:: INPUT DATA

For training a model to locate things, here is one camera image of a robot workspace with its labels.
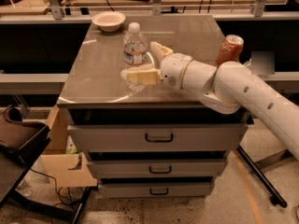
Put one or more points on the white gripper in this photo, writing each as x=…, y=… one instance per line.
x=173, y=70

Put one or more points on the clear plastic water bottle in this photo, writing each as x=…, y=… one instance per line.
x=135, y=47

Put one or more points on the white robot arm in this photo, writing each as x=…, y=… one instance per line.
x=224, y=89

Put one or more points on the white paper bowl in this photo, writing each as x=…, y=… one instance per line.
x=109, y=21

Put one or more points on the grey drawer cabinet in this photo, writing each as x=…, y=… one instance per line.
x=95, y=94

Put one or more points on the orange soda can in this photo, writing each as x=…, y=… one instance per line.
x=230, y=49

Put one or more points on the top grey drawer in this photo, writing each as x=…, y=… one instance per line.
x=206, y=137

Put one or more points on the grey drawer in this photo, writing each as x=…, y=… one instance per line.
x=156, y=190
x=156, y=168
x=206, y=137

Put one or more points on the middle grey drawer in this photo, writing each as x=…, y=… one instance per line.
x=156, y=168

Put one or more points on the bottom grey drawer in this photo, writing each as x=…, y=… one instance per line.
x=156, y=190

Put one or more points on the cardboard piece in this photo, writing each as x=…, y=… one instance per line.
x=69, y=170

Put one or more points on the dark brown chair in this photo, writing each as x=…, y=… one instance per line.
x=21, y=143

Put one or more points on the black stand leg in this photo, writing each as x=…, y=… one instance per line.
x=257, y=166

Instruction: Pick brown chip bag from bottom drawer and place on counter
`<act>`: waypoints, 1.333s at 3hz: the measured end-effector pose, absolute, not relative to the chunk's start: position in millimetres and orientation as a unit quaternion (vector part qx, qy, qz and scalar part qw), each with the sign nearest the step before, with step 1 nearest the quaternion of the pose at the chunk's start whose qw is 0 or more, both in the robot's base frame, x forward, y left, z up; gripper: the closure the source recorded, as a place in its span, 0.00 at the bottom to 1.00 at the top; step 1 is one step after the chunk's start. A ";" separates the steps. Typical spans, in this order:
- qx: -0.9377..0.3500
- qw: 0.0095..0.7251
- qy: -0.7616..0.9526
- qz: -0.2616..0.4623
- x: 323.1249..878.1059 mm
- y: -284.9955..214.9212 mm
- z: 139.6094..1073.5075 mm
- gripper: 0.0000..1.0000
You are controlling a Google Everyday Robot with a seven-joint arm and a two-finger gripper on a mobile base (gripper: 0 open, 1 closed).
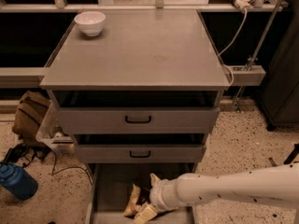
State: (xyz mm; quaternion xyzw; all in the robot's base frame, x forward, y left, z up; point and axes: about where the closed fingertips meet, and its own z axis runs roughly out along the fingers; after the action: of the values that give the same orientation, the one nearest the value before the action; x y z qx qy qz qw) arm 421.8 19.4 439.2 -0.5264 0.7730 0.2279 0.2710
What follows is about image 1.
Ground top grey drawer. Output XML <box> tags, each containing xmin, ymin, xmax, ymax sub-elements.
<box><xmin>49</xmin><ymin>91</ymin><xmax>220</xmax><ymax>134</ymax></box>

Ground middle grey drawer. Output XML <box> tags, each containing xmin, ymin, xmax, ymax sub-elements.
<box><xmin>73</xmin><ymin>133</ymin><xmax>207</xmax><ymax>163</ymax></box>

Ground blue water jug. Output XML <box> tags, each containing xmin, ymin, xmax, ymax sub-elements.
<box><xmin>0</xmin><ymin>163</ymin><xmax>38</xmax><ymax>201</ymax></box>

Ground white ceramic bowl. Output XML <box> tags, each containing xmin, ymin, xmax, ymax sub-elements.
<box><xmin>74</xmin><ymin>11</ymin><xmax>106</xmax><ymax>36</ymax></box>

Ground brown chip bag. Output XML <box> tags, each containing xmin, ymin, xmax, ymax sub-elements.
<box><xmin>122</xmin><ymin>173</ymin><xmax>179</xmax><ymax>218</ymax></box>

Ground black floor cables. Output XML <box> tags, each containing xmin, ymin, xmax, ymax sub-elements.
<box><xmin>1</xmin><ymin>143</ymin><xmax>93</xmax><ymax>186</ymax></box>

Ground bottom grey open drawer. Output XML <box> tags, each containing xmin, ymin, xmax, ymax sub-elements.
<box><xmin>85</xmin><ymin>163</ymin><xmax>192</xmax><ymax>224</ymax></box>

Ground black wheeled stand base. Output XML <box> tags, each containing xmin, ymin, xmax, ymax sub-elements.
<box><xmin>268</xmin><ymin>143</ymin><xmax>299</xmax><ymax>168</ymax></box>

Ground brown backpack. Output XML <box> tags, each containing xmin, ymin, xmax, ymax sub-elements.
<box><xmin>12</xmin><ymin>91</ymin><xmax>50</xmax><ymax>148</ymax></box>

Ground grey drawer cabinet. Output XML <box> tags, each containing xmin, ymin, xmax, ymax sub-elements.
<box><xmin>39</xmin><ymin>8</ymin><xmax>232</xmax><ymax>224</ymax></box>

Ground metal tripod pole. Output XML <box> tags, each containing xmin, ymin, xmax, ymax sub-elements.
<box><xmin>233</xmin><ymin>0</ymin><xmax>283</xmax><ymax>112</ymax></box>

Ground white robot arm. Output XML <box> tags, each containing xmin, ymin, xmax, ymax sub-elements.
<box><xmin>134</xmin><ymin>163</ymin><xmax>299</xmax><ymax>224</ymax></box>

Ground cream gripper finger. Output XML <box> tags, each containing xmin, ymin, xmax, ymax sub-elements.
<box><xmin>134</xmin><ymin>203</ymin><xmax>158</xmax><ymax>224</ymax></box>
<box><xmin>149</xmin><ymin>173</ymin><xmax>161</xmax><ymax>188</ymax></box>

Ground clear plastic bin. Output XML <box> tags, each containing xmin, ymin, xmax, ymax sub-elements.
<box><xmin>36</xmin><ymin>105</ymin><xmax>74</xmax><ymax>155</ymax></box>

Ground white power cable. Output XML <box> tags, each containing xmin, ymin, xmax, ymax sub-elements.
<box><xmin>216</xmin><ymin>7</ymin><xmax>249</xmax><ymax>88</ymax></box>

::::

* [WHAT IS REQUIRED]
Work out the count of lines in the data above containing the string "open". Give it alone.

* [SOLUTION TO THIS PROBLEM]
2